§ **Work required**: Find the string "below" in the data, then copy every line where it is found.

§ **Provided records**:
********************

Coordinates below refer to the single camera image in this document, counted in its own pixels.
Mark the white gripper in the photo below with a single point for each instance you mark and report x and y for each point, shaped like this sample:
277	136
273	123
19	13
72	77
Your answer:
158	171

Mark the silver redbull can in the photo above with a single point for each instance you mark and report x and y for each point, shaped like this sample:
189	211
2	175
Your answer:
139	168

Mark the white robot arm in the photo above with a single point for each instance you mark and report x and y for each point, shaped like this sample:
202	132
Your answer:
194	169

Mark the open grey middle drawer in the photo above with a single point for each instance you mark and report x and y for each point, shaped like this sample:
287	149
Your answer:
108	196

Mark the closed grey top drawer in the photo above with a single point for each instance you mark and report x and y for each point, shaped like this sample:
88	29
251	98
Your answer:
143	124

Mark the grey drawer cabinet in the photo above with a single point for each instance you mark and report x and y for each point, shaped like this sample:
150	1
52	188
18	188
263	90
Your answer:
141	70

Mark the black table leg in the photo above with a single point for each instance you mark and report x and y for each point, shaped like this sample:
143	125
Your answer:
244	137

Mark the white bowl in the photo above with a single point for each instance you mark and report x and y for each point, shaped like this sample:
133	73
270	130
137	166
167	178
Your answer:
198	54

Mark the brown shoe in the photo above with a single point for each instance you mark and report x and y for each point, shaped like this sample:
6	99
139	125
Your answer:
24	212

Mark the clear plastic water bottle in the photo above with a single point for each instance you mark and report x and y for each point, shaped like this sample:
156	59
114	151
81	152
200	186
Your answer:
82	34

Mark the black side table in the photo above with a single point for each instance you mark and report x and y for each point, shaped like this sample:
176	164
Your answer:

********************

§ **Solution to the exercise**:
Coordinates below refer to the single camera image in this document, counted in its own pixels.
Mark the white gripper in the photo below with a single point for each instance you mark and report x and y for each point, shaped like this sample:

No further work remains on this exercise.